I think that VYBerlina has a point…..there is a lot of emphasis (and I suppose money) put on making it all themed when its not really the reason why we go there. I do miss the Jacob’s Ladder! Maybe the trick to betting the “efficiency cut” is back to basics.

VYBerlinaV8_the_one_they_all_copy11:21 pm 31 Jul 08

The biggest problem Questacon has is that they have changed the aim of many of the exhibits from being ‘isn’t this cool and interesting’ to ‘look how pretty the colours are and how we can pander to popular culture’. Take the gallery that has the caged lightning for instance – it used to have a huge Jacobs Ladder, and the earthquake machine was a simple platform without all the fake house crapola. It also had the spinning platforms, and some of the more original exhibits, such as the vacuum pump. Now it’s all colourful crap that doesn’t actually do anything.

Personally, I think they need to get back to the interesting science stuff, and ditch all the pretty colours and backgrounds.

Questacon is suffering badly from having to make Kevin Rudd’s 3.5% ‘efficiency savings’.

They are expected to make 50% of their own money – hence the door price keeps going up.

Questacon is now part of Dep of innovation, they moved post the election from Dest.

Astraguy, as a member you go a lot, is the place getting tired, or are you getting tired of the place… it does change exhibitions more often than most cultural palaces in Canberra. Is it not changing them enough for members or is it something else?

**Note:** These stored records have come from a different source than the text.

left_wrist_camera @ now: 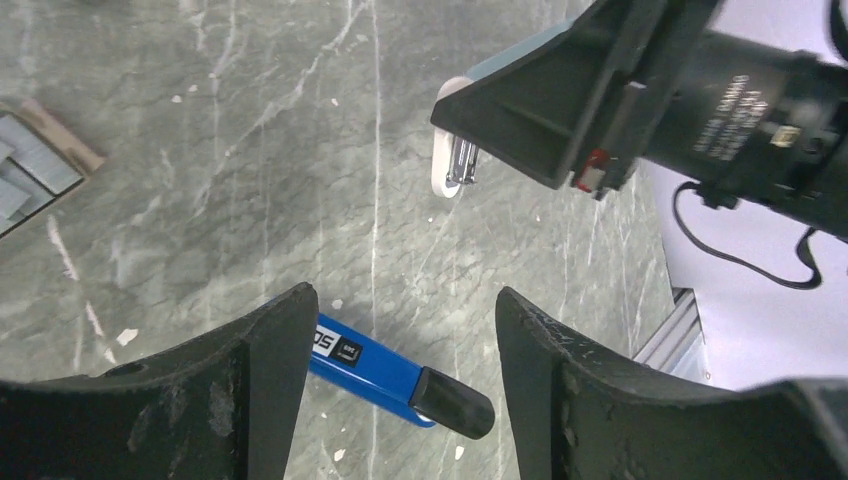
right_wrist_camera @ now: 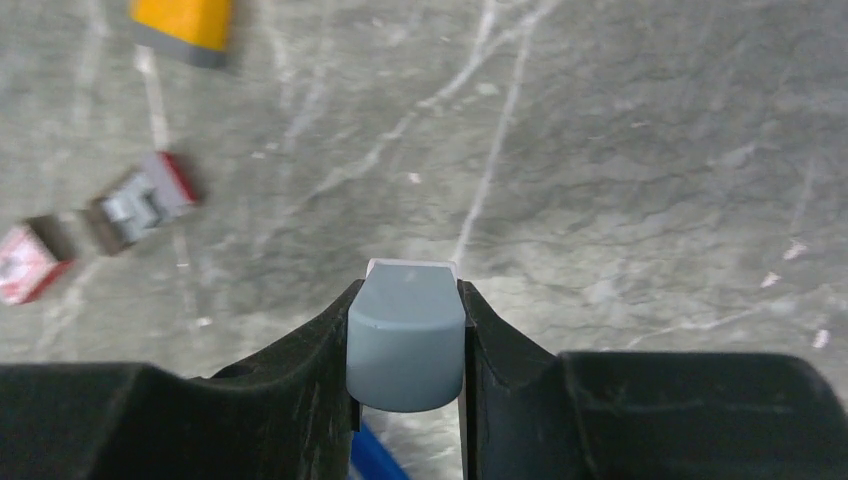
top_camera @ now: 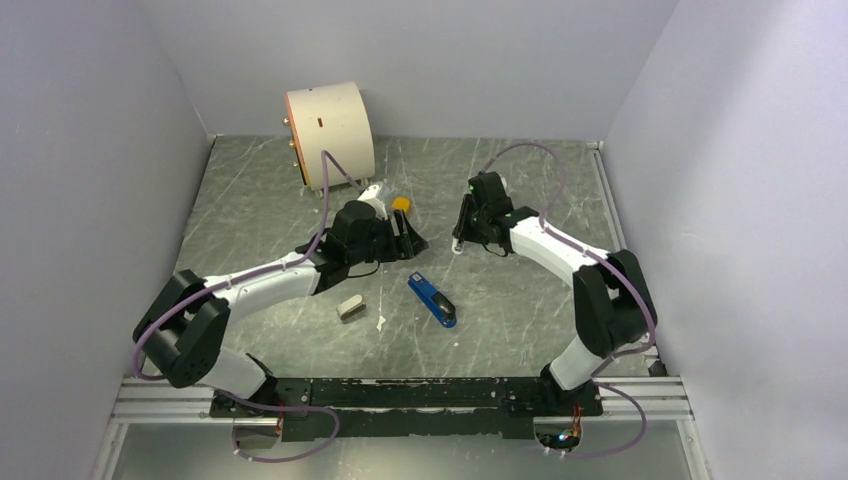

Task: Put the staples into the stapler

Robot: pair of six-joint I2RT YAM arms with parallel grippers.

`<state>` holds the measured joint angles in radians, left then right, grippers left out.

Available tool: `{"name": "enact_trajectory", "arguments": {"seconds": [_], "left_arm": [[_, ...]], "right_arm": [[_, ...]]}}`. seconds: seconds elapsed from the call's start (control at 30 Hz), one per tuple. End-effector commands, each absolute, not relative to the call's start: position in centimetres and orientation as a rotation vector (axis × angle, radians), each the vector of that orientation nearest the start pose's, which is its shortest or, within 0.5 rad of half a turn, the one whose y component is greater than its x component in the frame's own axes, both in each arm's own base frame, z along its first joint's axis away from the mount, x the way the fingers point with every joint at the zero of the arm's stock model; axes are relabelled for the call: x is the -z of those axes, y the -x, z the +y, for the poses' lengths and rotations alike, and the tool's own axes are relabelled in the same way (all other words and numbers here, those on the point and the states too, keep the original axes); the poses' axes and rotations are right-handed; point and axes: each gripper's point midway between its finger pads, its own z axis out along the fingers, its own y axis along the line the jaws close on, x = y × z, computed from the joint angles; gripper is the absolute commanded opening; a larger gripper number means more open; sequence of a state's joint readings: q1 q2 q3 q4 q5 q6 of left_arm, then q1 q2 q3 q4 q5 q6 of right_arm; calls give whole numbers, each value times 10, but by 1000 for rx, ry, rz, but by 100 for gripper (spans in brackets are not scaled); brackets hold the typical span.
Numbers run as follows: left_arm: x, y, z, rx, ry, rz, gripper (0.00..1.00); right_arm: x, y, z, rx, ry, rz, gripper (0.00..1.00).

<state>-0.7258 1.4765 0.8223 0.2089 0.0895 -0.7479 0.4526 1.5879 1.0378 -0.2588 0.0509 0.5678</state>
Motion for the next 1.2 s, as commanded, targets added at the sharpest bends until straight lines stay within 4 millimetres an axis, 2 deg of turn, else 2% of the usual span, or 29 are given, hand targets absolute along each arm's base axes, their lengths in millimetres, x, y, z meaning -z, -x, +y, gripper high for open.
{"name": "enact_trajectory", "arguments": {"seconds": [0.0, 0.37, 0.57, 0.7, 0.8, 0.97, 1.07, 1.17], "left_arm": [[-141, -302, -302, 875, 6, 2177, 71], [-129, -291, -291, 837, 0, 2226, 73], [-125, -293, -287, 802, 17, 2238, 73], [-124, -293, -291, 821, 9, 2246, 74], [-125, -290, -296, 859, -8, 2248, 75], [-125, -289, -299, 879, -10, 2252, 75], [-124, -288, -297, 878, 5, 2253, 75], [-122, -285, -294, 882, 20, 2255, 75]], "right_arm": [[-74, -368, 171, -205, -81, 2496, 21], [-26, -365, 162, -41, 10, 2658, 27], [-15, -362, 161, -21, 34, 2696, 29], [-11, -361, 158, 4, 20, 2706, 38], [-18, -362, 158, 0, 9, 2686, 49], [-46, -361, 160, -44, -12, 2625, 62], [-64, -351, 157, -68, -26, 2596, 68], [-77, -332, 161, -114, 22, 2582, 72]]}}
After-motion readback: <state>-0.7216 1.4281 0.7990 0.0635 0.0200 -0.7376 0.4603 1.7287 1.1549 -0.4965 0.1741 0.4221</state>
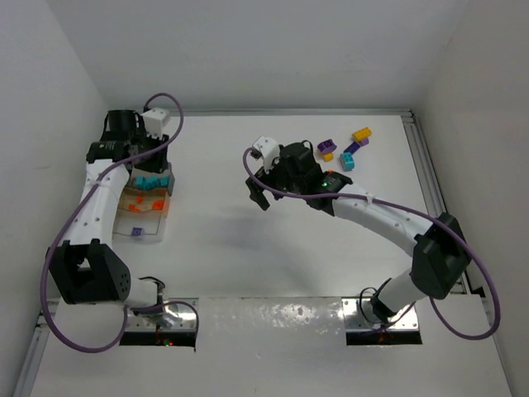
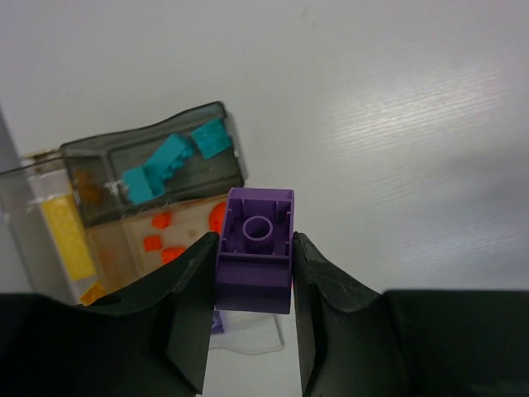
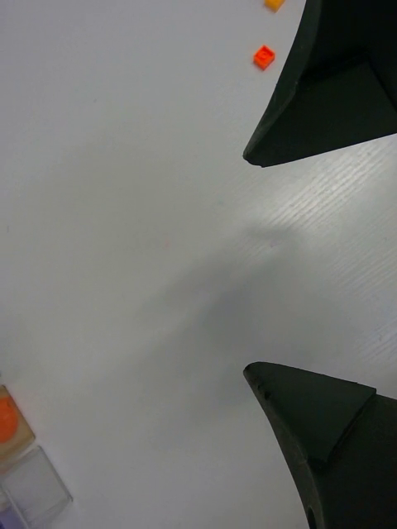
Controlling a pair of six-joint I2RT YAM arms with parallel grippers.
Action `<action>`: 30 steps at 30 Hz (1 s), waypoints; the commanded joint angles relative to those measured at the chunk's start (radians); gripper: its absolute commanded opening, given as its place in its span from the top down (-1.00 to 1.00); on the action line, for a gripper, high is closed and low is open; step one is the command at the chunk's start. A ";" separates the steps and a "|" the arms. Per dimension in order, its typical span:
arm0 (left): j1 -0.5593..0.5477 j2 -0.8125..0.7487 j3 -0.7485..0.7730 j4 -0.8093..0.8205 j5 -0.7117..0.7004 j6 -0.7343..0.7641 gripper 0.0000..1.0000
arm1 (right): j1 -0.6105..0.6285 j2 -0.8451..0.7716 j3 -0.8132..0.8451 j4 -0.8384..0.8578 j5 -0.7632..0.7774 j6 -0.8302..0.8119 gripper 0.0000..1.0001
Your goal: Sort the legos into containers by color
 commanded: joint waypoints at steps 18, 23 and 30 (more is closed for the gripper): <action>0.557 0.159 -0.119 -0.208 0.097 0.139 1.00 | 0.003 0.228 0.403 -0.204 -0.114 0.090 -0.98; 0.556 0.181 -0.140 -0.176 0.097 0.137 1.00 | 0.003 0.225 0.412 -0.218 -0.103 0.101 -0.98; 0.551 0.208 -0.149 -0.133 0.022 0.136 0.29 | 0.003 0.223 0.411 -0.222 -0.098 0.113 -0.98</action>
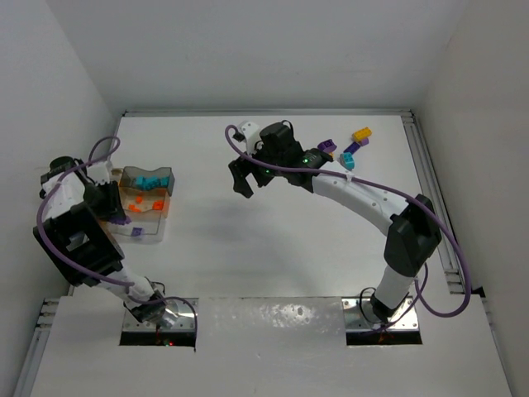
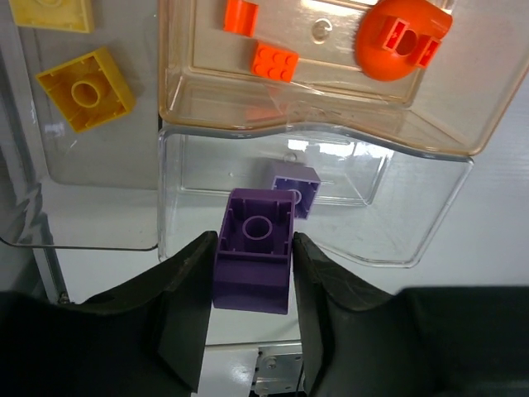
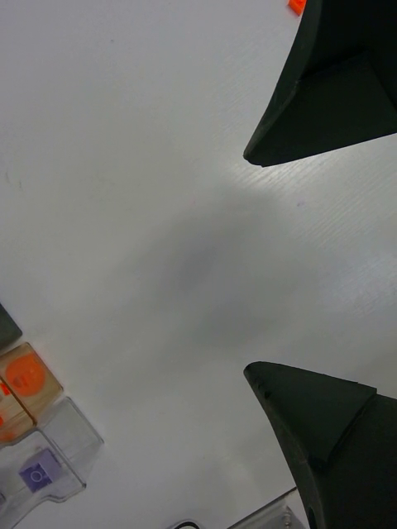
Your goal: Sort the legos into containers by color
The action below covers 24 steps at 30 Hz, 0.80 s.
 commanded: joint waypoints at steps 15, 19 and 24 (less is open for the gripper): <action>-0.134 -0.043 0.203 -0.008 0.062 0.010 -0.39 | -0.043 -0.006 0.101 -0.074 0.089 0.059 -0.68; -0.263 -0.049 0.276 -0.013 0.086 0.014 -0.25 | -0.253 0.020 0.116 -0.191 0.092 0.263 0.33; -0.290 -0.049 0.327 -0.003 0.154 0.006 -0.20 | -0.482 -0.009 0.053 -0.182 0.260 0.351 -0.23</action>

I hated the change to government, it meant that they were accountable for all expenditure, and the best price usually won. Dell was the incumbent, but I sold a lot of peripherals, and probably made more money than dell, anyway.

i stand corrected 😉

Davo111 said :

tickboom – I thought questacon was privately owned (and recieved funding from the government to keep it running). Please correct me if i’m wrong but thats what i remember when i spoke to a mate who worked there (a few months back)

no,

they fall under dest (deewr now)

and are titled the national science & technology center
they have both .gov.au & .edu.au recognition.

tickboom – I thought questacon was privately owned (and recieved funding from the government to keep it running). Please correct me if i’m wrong but thats what i remember when i spoke to a mate who worked there (a few months back)

Ari said :

I think that on our last visit I finally put my finger on it…..

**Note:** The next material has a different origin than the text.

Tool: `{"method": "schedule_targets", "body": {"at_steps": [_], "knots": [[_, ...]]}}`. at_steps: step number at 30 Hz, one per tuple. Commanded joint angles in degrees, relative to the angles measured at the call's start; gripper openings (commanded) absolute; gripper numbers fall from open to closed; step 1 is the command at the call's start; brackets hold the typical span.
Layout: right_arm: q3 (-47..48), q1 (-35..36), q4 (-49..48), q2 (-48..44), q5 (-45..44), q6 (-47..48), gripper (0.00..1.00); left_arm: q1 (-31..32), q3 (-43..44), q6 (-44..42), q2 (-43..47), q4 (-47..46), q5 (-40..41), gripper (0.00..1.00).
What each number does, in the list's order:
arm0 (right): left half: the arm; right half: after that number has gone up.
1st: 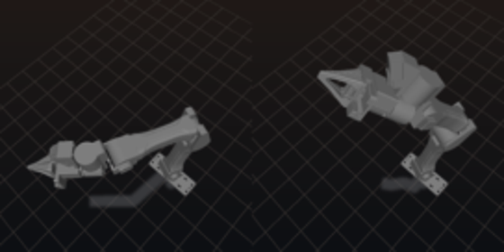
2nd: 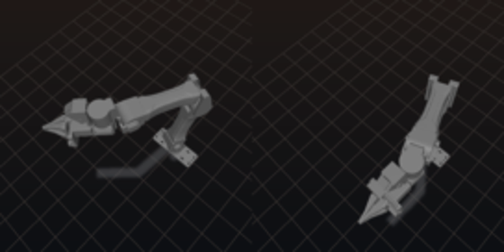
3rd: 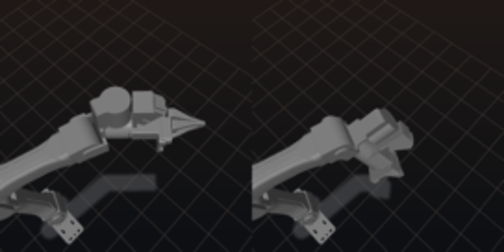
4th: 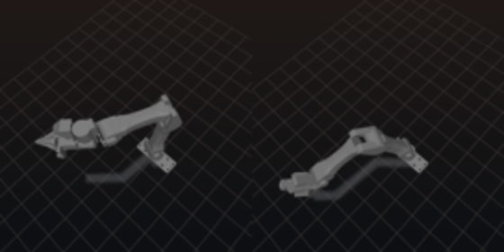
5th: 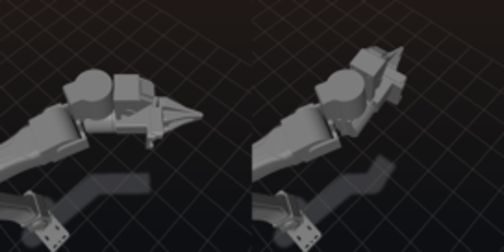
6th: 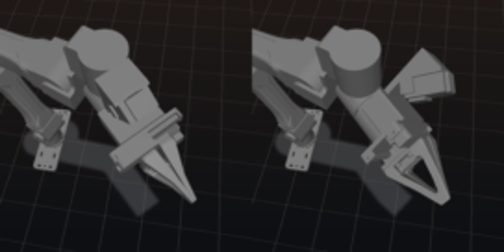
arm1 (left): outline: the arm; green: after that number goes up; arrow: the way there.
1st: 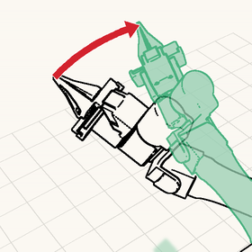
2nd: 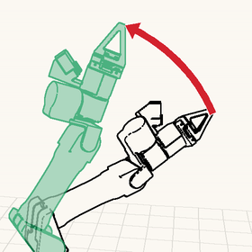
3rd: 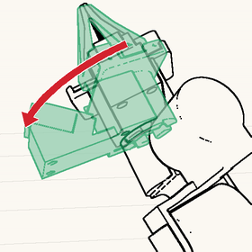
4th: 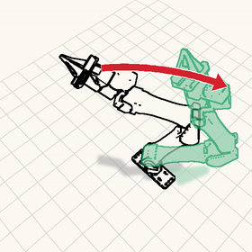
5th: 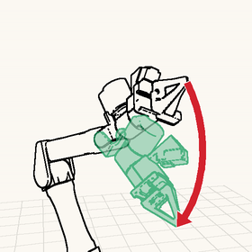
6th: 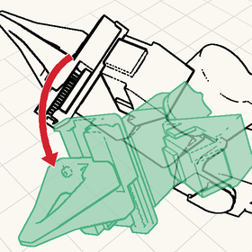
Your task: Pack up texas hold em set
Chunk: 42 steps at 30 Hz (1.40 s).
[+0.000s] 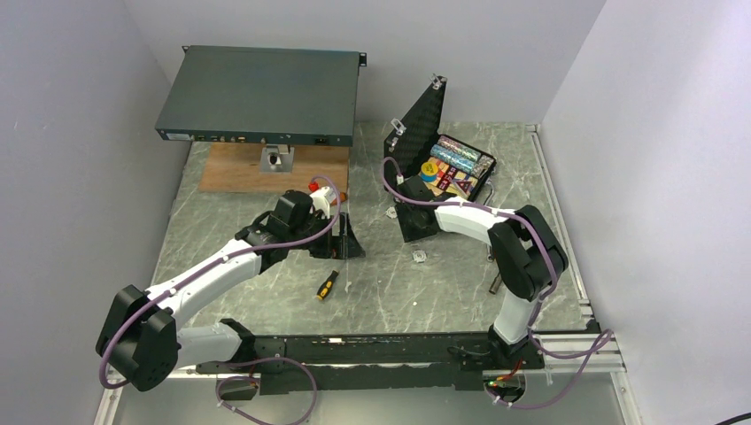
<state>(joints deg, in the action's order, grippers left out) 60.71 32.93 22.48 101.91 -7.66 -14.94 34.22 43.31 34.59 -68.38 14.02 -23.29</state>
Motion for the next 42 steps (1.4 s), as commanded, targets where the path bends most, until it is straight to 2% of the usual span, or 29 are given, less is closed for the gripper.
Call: {"method": "schedule_targets", "body": {"at_steps": [1,7,11,13,22,28,36,40,42], "knots": [[-1.2,0.1,2.6,0.7,-0.5,0.6,0.43,0.0,-0.1,-0.3,0.9,-1.6,-1.2,0.89],[-2.3,0.2,3.4,0.0,-0.4,0.3,0.43,0.1,0.3,-0.7,0.2,-1.7,-1.5,0.89],[-2.3,0.3,1.7,0.3,-0.7,0.7,0.21,-0.1,0.4,-0.1,-0.4,-2.1,-2.1,0.89],[-3.3,0.6,-1.5,-0.9,0.3,1.6,0.16,-0.2,0.0,0.6,-0.6,-3.2,-2.9,0.89],[-4.9,1.3,-9.3,-6.3,0.5,5.0,0.14,-4.2,-2.2,4.9,-1.5,-7.5,-9.4,0.89],[-5.6,1.5,-11.5,-8.0,5.0,6.8,0.13,-8.0,-4.9,9.9,-4.6,-13.3,-16.0,0.89],[-8.7,4.9,-14.2,-13.3,12.6,8.3,0.13,-11.3,-6.6,17.9,-11.2,-24.7,-23.5,0.88],[-10.0,8.0,-15.0,-16.5,15.7,7.9,0.13,-11.5,-7.1,25.4,-18.2,-37.0,-27.5,0.83],[-11.0,9.7,-15.6,-17.9,16.1,7.7,0.13,-11.5,-8.9,32.8,-22.7,-49.4,-29.7,0.76]]}}
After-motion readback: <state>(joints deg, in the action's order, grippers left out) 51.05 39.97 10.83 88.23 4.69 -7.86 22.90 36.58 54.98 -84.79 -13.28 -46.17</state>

Are we supposed to guess the rest of your opinion?

Perhaps it is the title?

look, mini-Q is great for the littlies, but the sideshow section is getting a bit old, where are the new science / technology offerings? surely there are new offerings to get kids excited in science?

Questacon needs to look closely at who comes to visit them. I take my 3 under 4 kids there once a month. the boys are more interested, but they are now 1 year old, mobile (dear god) and can actually interact with the exhibits.

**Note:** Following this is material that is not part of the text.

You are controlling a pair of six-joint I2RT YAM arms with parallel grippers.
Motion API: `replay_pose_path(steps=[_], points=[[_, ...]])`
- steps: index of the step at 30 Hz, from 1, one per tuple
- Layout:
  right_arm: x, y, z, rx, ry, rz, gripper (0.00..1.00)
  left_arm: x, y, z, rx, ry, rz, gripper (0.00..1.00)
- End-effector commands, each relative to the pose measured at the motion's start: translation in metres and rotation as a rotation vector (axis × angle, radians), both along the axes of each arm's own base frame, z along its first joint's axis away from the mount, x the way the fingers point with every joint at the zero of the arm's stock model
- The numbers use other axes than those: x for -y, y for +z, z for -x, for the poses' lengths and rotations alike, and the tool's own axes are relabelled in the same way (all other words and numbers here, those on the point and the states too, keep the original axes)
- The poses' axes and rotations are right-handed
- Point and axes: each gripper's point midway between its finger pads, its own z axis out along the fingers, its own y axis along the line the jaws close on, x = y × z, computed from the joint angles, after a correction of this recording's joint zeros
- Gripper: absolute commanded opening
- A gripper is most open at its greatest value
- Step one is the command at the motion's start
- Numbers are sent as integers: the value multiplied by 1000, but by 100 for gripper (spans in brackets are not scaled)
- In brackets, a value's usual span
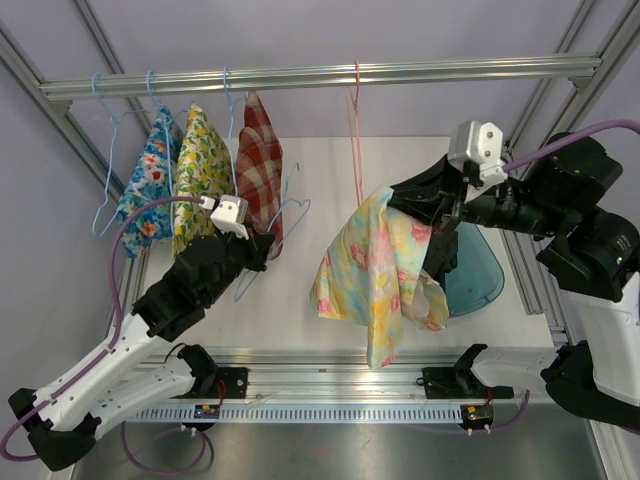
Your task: Remove the skirt from the hanger
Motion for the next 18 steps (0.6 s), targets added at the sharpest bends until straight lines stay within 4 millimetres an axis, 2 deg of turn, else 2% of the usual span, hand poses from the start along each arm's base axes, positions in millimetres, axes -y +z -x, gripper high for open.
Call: replay_pose_path(steps=[1,9,13,16,18], points=[[-7,-17,-11,-6,-6,31,0,5,49,2,110,-33,102,0],[-25,-99,-40,-32,0,226,0,4,90,11,152,-51,208,0],[-31,-138,-50,-25,15,315,0,5,103,14,157,-55,248,0],[-32,-181,-59,-40,16,409,0,4,109,14,162,-51,265,0],[-30,-200,-63,-47,9,452,0,4,113,14,166,-51,273,0]])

soon they will be into dinosaurs. Questacon will lose out, they will go to the dinosaur museum instead.

perhaps questacon should become part of the NMA, allows the funding to be spread across the 2 sites, and can increase the focus towards science again.

I think that on our last visit I finally put my finger on it…..

Are we supposed to guess the rest of your opinion?

Davo111 – given that it is not intended to be a money-making venture, I don’t think it should come as any surprise that it is ‘losing lots of money’. That’s like saying the National Gallery failed to turn a profit last year: true, but nonsensical.

From what i understand Questacon is losing lots of money and they’re not spending much on development.